→ RECORDS SUPPLIED:
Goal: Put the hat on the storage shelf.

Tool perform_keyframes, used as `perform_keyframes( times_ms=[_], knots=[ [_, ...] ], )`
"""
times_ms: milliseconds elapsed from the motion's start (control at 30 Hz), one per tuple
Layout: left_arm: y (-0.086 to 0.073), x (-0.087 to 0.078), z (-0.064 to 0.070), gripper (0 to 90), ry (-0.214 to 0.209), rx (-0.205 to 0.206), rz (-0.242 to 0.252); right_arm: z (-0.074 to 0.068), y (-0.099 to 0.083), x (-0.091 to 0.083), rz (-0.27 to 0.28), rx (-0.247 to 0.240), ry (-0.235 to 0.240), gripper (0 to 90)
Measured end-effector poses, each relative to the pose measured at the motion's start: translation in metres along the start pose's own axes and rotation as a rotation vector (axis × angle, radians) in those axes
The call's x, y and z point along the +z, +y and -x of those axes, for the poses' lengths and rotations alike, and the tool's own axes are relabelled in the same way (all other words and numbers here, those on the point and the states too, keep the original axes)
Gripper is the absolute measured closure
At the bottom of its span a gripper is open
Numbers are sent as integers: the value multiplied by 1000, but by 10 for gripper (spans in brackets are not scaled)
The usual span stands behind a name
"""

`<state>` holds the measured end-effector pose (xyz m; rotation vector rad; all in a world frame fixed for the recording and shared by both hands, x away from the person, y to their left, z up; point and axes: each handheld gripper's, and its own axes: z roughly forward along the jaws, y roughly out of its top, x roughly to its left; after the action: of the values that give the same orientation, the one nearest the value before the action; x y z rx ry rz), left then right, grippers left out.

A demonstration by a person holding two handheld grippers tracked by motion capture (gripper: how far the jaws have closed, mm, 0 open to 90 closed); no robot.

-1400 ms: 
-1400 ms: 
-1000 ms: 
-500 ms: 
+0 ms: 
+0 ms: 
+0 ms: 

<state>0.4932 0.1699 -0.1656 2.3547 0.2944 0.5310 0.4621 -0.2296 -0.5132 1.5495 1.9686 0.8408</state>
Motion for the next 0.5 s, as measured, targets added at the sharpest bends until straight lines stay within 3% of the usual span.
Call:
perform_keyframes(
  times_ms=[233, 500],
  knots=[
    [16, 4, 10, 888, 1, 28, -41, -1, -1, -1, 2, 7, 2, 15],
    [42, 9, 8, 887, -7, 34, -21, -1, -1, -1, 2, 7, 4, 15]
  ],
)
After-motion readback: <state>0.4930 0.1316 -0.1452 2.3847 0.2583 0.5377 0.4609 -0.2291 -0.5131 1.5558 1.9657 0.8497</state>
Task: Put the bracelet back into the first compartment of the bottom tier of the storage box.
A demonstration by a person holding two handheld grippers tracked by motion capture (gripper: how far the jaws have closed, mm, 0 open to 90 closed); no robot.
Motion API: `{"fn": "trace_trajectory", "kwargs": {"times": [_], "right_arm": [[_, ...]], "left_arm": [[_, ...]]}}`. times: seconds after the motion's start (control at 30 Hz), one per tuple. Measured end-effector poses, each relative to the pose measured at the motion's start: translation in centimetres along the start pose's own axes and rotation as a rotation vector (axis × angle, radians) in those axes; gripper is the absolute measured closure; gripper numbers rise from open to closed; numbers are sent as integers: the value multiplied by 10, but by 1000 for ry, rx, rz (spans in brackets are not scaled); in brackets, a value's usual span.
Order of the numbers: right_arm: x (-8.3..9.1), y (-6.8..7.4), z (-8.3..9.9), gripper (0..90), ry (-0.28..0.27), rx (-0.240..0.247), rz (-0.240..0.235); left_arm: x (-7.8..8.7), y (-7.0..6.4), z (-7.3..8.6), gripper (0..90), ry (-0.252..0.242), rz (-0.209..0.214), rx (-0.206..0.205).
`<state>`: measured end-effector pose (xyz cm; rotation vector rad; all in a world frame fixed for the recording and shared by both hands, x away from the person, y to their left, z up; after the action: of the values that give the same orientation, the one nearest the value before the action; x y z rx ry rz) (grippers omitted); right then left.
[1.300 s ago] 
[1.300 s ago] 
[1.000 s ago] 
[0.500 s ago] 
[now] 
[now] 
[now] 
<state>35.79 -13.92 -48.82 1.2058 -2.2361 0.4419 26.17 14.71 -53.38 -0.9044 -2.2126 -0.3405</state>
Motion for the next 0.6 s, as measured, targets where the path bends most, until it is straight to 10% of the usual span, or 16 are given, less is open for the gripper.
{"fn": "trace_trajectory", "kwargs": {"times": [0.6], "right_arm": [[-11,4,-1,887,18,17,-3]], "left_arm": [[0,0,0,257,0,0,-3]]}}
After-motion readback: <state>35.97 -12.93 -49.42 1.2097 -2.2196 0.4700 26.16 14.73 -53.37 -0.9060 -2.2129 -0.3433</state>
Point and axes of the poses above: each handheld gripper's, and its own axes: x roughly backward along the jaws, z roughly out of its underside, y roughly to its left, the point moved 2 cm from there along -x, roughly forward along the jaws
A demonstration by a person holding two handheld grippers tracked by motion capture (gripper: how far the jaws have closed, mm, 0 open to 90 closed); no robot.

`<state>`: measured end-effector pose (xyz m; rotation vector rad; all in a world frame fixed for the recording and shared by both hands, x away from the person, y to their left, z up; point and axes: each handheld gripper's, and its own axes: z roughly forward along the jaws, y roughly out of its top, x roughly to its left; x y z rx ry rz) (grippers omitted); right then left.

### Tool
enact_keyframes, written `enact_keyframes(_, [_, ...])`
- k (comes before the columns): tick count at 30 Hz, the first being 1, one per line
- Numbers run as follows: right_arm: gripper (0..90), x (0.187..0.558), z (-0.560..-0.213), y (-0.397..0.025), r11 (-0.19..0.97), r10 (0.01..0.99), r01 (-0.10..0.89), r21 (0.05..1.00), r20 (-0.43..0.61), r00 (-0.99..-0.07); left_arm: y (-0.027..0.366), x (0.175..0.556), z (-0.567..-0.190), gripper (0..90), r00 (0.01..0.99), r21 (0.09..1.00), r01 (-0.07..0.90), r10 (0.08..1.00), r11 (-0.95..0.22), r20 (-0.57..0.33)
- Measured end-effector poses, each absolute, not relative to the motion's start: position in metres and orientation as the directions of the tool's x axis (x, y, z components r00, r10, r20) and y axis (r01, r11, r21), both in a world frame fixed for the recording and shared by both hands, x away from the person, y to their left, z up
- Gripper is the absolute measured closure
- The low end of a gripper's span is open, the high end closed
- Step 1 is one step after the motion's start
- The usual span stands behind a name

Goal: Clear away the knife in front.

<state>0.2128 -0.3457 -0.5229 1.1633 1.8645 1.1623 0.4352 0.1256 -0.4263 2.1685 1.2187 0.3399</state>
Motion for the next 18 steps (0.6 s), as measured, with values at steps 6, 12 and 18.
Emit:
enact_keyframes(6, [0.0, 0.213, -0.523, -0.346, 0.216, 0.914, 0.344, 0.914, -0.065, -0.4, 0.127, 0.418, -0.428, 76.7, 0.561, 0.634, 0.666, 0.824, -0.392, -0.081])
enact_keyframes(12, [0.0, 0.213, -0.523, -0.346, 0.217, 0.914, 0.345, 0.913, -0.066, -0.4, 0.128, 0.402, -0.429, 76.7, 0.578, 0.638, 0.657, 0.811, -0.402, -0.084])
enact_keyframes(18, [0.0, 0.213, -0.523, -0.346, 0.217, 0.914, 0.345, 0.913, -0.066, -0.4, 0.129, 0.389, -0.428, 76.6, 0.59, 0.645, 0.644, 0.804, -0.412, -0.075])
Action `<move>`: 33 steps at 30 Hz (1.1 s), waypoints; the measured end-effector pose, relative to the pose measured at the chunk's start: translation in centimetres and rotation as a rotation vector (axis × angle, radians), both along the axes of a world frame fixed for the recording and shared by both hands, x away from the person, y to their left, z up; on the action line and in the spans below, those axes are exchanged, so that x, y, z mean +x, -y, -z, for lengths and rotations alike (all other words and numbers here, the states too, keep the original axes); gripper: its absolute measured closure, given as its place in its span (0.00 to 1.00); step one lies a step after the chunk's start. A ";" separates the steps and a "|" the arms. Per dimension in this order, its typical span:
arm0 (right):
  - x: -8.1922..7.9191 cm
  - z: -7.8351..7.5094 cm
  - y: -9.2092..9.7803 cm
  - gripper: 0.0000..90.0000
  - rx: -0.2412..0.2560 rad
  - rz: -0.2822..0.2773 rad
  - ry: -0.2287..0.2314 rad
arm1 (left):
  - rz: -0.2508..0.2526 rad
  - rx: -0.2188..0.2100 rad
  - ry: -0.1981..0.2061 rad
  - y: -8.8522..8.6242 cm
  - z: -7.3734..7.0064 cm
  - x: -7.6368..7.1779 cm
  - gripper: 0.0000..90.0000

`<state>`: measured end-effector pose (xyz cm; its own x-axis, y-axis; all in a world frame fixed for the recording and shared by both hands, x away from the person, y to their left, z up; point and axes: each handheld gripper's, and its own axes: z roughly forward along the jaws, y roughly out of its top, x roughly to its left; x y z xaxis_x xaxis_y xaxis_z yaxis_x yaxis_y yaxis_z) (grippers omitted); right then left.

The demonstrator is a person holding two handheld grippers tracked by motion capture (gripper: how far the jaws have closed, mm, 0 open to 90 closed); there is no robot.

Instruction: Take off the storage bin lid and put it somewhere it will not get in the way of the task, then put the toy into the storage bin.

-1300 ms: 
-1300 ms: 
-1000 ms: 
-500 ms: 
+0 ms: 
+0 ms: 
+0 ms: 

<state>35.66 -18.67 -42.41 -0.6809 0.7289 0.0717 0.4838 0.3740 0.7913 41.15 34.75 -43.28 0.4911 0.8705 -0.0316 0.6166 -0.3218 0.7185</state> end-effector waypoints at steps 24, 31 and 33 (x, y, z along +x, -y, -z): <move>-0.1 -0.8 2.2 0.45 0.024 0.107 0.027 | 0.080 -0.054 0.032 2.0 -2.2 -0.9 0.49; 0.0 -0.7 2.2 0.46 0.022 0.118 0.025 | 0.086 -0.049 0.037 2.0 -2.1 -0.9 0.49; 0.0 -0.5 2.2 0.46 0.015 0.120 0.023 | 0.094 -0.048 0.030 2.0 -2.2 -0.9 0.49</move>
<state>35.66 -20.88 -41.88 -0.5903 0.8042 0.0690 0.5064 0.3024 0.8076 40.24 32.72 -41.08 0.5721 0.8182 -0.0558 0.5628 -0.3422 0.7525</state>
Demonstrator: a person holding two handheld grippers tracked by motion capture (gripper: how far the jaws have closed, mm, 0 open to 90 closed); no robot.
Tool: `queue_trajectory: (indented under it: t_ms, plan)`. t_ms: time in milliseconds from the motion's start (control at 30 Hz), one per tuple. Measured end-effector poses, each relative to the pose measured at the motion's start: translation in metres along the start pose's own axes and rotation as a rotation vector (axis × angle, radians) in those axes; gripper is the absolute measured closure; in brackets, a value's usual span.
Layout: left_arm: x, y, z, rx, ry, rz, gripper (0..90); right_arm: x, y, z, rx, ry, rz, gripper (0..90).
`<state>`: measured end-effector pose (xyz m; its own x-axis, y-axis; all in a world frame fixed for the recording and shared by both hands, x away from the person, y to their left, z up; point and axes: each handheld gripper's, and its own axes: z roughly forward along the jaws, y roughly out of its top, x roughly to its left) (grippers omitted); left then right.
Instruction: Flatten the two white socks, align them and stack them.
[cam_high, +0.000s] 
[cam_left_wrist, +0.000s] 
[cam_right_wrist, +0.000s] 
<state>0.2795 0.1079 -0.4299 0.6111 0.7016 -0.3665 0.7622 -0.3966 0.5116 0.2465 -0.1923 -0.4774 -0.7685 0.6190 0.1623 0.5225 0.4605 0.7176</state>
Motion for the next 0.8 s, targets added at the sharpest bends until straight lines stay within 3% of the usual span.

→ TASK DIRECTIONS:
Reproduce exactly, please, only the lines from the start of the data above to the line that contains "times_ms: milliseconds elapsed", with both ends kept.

→ RESPONSE TO THE EXERCISE:
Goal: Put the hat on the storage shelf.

Tool perform_keyframes, used as `perform_keyframes( times_ms=[_], knots=[ [_, ...] ], )`
"""
times_ms: milliseconds elapsed from the motion's start (control at 30 Hz), one per tuple

This output has been written out in full.